La nostra amica Patricia, che lavora come cameriera in bar-pizzeria in centro a Trieste, è stata soccorsa da una volante della polizia che proprio in quel momento stava perlustrando la zona. L'aggressore è un richiedente asilo, come è stato accertato in un momento successivo dai registri della Questura. È a Trieste da circa un mese mezzo.
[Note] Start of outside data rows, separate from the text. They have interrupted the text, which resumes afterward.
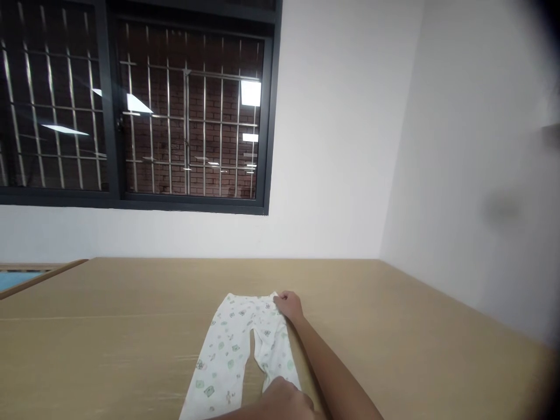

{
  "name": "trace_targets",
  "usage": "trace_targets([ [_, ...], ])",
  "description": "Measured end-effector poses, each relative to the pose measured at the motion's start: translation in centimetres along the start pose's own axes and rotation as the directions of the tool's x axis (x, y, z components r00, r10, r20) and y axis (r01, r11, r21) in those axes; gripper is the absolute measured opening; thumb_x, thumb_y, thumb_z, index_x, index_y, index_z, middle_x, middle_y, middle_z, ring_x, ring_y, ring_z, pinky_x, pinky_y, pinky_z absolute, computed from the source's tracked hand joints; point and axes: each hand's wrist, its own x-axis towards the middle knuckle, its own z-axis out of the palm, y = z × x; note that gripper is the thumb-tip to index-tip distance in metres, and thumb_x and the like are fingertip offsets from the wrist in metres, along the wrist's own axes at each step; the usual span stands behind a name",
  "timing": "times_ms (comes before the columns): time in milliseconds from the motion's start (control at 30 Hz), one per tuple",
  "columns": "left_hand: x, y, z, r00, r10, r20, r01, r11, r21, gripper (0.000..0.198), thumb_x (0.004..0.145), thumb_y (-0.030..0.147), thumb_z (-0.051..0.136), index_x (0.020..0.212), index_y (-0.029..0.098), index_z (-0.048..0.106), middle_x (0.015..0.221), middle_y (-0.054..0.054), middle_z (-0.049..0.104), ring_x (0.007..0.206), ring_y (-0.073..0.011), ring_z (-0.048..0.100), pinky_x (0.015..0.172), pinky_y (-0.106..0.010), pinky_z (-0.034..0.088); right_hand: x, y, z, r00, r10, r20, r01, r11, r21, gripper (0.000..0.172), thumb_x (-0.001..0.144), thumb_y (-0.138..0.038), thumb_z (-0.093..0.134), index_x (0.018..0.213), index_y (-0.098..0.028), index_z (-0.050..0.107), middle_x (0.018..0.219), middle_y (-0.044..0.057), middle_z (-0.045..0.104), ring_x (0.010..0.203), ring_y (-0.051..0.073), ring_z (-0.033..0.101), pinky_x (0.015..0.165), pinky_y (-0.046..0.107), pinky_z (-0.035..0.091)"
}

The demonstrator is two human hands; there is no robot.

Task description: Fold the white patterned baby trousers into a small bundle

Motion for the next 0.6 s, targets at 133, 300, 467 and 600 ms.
trace_targets([
  [133,-0.4,0.1,-0.3,0.988,-0.049,-0.144,-0.014,0.914,-0.406,0.007,0.068,0.016,0.068,0.073,0.019,0.065,0.061,0.0,0.057,0.056,-0.0144,0.052,0.059,-0.027,0.042,-0.1,-0.5,-0.5,0.999,0.031,0.027,-0.033,0.999,0.041,0.021,0.079,-0.018,0.067,0.06,-0.016,0.057,0.064,-0.001,0.06,0.065,0.015,0.056,0.061,0.024,0.036],
  [300,-4.3,1.6,-2.4,0.883,-0.333,-0.331,-0.118,0.525,-0.843,0.029,0.064,0.004,0.056,0.084,0.016,0.074,0.059,0.004,0.055,0.054,-0.0084,0.052,0.052,-0.016,0.036,-0.2,-2.0,-1.1,0.999,0.041,0.024,-0.043,0.995,0.085,0.026,0.078,-0.022,0.071,0.06,-0.016,0.053,0.062,-0.002,0.054,0.063,0.013,0.051,0.059,0.024,0.034],
  [467,-9.1,1.9,-3.8,0.832,-0.515,-0.207,-0.067,0.277,-0.959,0.033,0.059,0.006,0.055,0.086,0.013,0.072,0.058,0.006,0.048,0.053,-0.0064,0.045,0.05,-0.017,0.03,0.0,-4.8,-0.2,0.999,0.029,0.038,-0.033,0.994,0.103,0.021,0.075,-0.021,0.076,0.065,-0.015,0.059,0.066,-0.001,0.059,0.064,0.013,0.055,0.058,0.023,0.036],
  [600,-13.6,0.8,-3.0,0.795,-0.571,-0.203,-0.076,0.237,-0.968,0.027,0.066,0.024,0.058,0.089,0.012,0.066,0.063,0.005,0.042,0.058,-0.0077,0.04,0.054,-0.02,0.029,0.5,-7.9,1.9,0.996,-0.006,0.085,-0.003,0.994,0.108,0.017,0.072,-0.018,0.079,0.068,-0.015,0.063,0.063,-0.002,0.06,0.062,0.013,0.056,0.057,0.021,0.037],
])
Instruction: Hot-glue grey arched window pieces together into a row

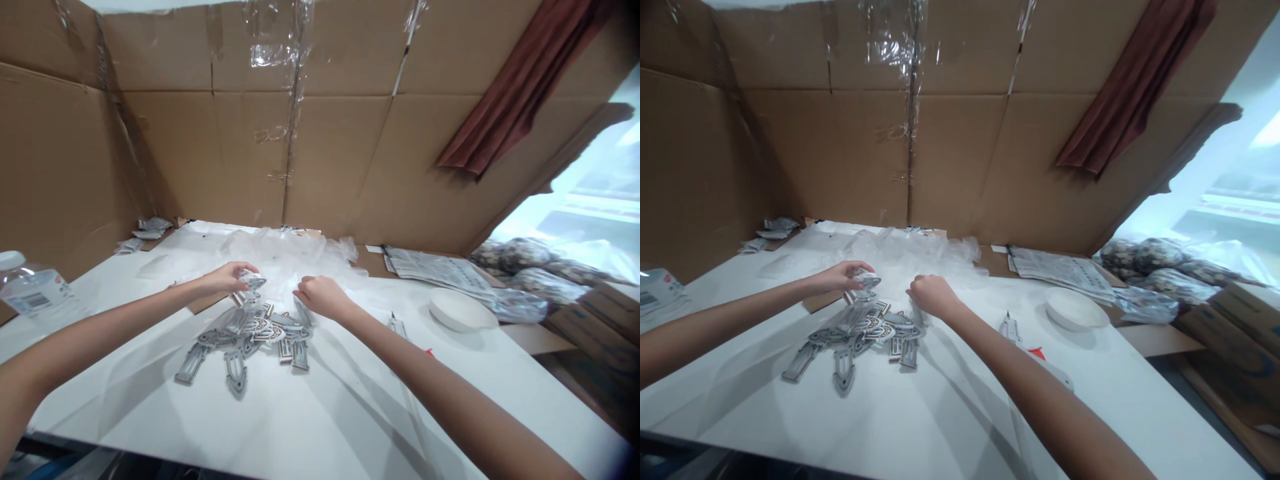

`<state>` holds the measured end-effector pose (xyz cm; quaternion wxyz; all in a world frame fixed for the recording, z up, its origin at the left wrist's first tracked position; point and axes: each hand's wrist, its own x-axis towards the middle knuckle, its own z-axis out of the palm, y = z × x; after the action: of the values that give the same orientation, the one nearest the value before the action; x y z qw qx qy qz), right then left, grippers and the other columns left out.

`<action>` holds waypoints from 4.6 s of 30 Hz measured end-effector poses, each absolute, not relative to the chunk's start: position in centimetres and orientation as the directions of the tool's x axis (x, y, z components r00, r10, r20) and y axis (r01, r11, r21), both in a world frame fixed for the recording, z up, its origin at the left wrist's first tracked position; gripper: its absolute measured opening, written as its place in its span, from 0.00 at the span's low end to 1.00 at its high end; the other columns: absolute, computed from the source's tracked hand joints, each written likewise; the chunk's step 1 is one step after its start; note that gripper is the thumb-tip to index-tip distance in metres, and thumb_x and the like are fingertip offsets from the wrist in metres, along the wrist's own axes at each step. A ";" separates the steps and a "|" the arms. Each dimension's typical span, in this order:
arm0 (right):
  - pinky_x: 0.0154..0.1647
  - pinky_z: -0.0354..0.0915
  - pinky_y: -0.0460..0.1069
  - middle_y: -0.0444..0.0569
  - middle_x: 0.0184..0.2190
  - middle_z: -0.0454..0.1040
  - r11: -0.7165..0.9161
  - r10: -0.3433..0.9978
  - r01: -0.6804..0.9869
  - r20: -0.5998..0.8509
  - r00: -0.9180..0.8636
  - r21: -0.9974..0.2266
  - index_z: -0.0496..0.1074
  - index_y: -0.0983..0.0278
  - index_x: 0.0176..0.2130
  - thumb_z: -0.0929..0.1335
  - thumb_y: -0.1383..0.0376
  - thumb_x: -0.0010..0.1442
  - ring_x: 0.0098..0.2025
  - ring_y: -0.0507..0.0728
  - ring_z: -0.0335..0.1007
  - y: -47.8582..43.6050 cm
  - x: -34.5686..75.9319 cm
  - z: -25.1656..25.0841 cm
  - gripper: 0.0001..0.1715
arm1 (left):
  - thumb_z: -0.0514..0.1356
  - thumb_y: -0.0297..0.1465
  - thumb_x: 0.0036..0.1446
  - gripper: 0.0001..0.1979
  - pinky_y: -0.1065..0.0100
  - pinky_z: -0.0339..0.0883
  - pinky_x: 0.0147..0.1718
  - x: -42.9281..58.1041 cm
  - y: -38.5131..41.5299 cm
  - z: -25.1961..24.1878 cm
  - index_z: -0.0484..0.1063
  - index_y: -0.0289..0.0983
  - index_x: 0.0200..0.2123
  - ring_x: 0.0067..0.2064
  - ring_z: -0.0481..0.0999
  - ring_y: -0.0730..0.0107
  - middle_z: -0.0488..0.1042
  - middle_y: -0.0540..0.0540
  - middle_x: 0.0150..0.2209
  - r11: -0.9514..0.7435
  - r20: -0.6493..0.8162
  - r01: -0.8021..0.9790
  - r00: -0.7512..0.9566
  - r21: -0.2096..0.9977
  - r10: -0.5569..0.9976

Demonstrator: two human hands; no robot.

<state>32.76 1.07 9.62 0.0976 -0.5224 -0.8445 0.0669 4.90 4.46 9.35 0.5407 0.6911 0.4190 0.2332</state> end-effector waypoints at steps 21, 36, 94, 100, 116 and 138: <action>0.29 0.70 0.47 0.48 0.36 0.76 -0.197 0.864 0.336 -0.325 -0.384 -0.921 0.71 0.66 0.45 0.66 0.52 0.65 0.30 0.51 0.73 5.2 28.8 9.0 0.21 | 0.67 0.32 0.46 0.24 0.66 0.67 0.39 5.0 4.2 9.6 0.69 0.35 0.48 0.40 0.75 0.65 0.75 0.46 0.40 -0.254 0.090 0.298 0.470 0.920 0.878; 0.37 0.73 0.50 0.46 0.39 0.73 -0.053 0.821 0.196 -0.154 -0.550 -0.979 0.70 0.67 0.45 0.69 0.65 0.64 0.37 0.52 0.72 4.0 27.6 7.8 0.10 | 0.70 0.30 0.39 0.32 0.66 0.66 0.41 5.6 4.6 9.6 0.68 0.35 0.50 0.42 0.73 0.63 0.74 0.46 0.42 -0.280 0.150 0.241 0.448 0.929 0.881; 0.50 0.69 0.59 0.54 0.55 0.68 0.034 0.985 0.418 0.100 0.137 -0.908 0.67 0.62 0.56 0.66 0.57 0.67 0.51 0.59 0.69 10.9 29.3 11.8 0.21 | 0.66 0.32 0.57 0.14 0.68 0.76 0.33 2.3 4.3 12.6 0.75 0.37 0.46 0.39 0.78 0.67 0.77 0.43 0.42 0.073 -0.080 0.035 0.284 0.997 0.956; 0.48 0.70 0.58 0.52 0.49 0.72 0.149 0.989 0.385 0.131 -0.073 -0.911 0.71 0.66 0.50 0.68 0.59 0.65 0.47 0.58 0.72 8.1 26.3 11.1 0.17 | 0.61 0.32 0.63 0.14 0.68 0.75 0.31 3.7 4.3 12.3 0.70 0.34 0.51 0.37 0.78 0.69 0.76 0.44 0.41 0.104 -0.093 -0.025 0.280 0.994 0.955; 0.25 0.67 0.42 0.45 0.25 0.74 0.160 0.921 0.190 0.078 -0.381 -0.969 0.71 0.65 0.31 0.72 0.65 0.53 0.29 0.50 0.71 4.7 24.3 10.8 0.07 | 0.55 0.38 0.67 0.18 0.63 0.75 0.36 5.6 2.9 10.6 0.65 0.35 0.55 0.40 0.77 0.66 0.73 0.42 0.47 0.185 -0.125 -0.237 0.246 0.954 0.961; 0.29 0.64 0.48 0.42 0.22 0.69 0.151 0.861 0.371 -0.063 -0.505 -0.916 0.69 0.62 0.25 0.69 0.65 0.44 0.26 0.52 0.65 5.1 27.7 9.7 0.04 | 0.59 0.36 0.64 0.18 0.54 0.72 0.47 -10.1 16.6 9.7 0.68 0.35 0.54 0.49 0.74 0.60 0.71 0.41 0.53 0.189 -0.022 0.591 -0.277 0.784 0.961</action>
<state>27.70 5.09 9.68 0.2499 -0.4300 -0.7161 0.4897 -10.08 16.57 9.68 0.2700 0.5373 0.7221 0.3419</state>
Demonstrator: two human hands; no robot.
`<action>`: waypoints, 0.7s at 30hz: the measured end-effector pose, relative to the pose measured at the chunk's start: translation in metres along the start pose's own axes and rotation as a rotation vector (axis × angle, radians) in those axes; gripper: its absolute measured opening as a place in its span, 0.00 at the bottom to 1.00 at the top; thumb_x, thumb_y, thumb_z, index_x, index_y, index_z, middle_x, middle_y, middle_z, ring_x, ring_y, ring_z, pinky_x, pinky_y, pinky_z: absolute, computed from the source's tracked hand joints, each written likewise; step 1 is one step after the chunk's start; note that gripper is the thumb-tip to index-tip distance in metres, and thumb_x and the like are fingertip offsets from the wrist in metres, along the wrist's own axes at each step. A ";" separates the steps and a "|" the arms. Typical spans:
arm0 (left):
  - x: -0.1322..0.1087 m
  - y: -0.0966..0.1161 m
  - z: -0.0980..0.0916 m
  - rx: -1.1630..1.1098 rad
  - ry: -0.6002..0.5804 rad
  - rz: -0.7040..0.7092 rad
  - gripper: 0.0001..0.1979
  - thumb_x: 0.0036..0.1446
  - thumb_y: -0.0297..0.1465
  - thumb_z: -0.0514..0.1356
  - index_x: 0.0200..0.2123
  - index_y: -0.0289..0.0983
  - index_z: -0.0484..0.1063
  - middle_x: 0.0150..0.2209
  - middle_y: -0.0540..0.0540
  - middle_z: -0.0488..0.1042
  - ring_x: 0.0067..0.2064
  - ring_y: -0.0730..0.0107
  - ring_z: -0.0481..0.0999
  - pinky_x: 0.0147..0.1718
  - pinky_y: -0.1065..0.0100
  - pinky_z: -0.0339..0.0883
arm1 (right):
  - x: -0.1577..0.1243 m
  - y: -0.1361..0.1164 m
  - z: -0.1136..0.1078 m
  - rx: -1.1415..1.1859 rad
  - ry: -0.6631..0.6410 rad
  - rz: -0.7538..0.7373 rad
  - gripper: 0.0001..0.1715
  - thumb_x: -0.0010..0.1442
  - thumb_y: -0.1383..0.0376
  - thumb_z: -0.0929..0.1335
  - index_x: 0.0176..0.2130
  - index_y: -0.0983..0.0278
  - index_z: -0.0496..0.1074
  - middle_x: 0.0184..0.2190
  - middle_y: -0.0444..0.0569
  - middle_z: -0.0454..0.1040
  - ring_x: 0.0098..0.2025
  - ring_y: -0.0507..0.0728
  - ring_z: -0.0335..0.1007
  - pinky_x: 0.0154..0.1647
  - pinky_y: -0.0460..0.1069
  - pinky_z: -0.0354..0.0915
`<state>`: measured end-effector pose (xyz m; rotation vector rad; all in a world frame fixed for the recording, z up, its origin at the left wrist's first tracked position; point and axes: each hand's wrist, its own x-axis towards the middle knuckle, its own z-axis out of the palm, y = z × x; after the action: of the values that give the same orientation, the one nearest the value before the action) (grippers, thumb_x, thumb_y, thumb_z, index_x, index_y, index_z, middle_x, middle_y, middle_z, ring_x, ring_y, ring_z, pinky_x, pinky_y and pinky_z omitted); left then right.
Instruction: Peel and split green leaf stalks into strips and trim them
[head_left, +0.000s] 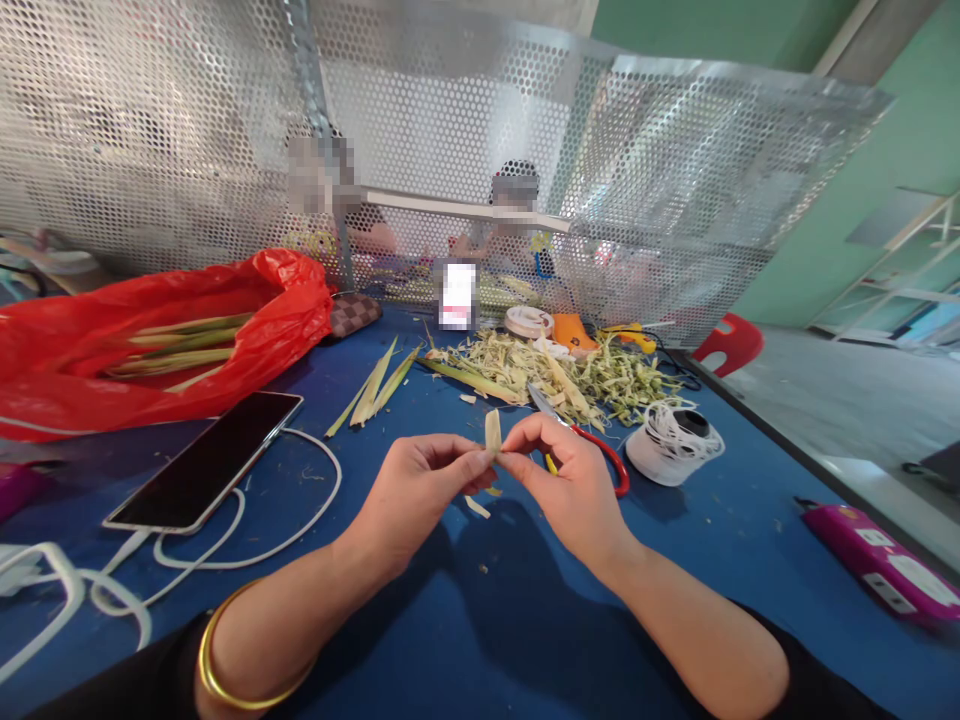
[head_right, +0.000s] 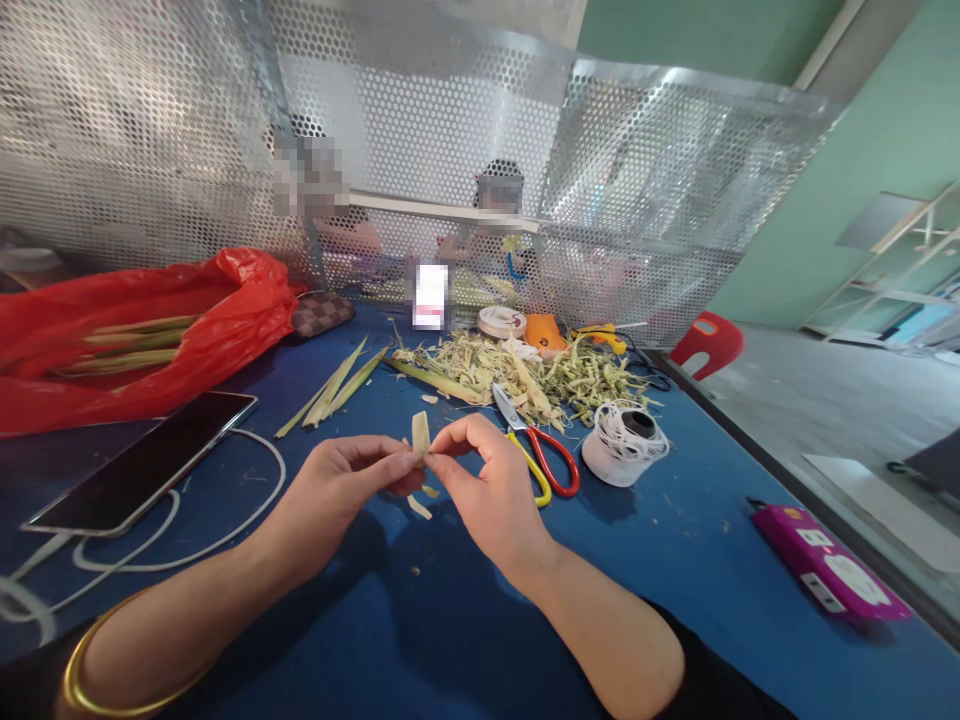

La dinamica di quanto accaduto è apparsa subito chiara alle forze dell’ordine. La giovane stava rincasando quando lo straniero si è accorto della sua presenza. Non appena l’ha notata, ha cominciato a guardarla con insistenza fintanto che la nigeriana ha raggiunto un punto della strada lontano da possibili occhi indiscreti. L’ora era tarda, non c’erano passanti in strada. E l’afgano, dopo qualche apprezzamento verbale, non ci ha pensato troppo ad avventarsi sulla povera Patricia.

L’ha percossa selvaggiamente nel tentativo di toccarle le parti intime per abusare di lei. Ma la ragazza ha reagito provando a difendersi con tutte le sue forze. Urlava e implorava aiuto, divincolandosi per scappare dalla morsa del trentenne. Grida che hanno insospettito gli agenti a bordo della volante, intervenuti immediatamente per bloccare l’aggressore. La giovane è stata soccorsa dai sanitari del 118 e trasportata in ospedale dove i medici le hanno riscontrato varie contusioni al viso guaribili in una decina di giorni.

L'uomo è stato arrestato per violenza sessuale e, dopo gli accertamenti, è stato portato al carcere di via Coroneo, dove si trova tutt'ora. L’identità dell’afgano, proprio perché richiedente asilo, era nota alla Questura.

Il caso ha innescato non poche polemiche politichetra la nuova giunta cittadina (di centro-destra) e la giunta regionale (di centro-sinistra) in materia di immigrazione. Al di là delle polemiche è indubbio che a Trieste e anche in altre città del Friuli i casi di violenza ai danni donne e altri reati da parte di immigrati sono aumentati. Anche lo scorso mese, proprio a Trieste, un'altra ragazza era stata aggredita sessualmente da un immigrato (islamico) ospite di un centro di accoglienza.

Il Friuli è considerato la porta del nord-est per i profughi provenienti dalla rotta balcanica. Ingressi clandestini non massicci, ma continui ogni giorno, sia dalla Slovenia che dall'Austria. Tutti islamici provenienti prevalentemente da Pakistan, Bangladesh e Afghanistan.

Foundation for Africa offre a Patricia e alla comunità dei nigeriani di Trieste tutta la solidarietà più assoluta.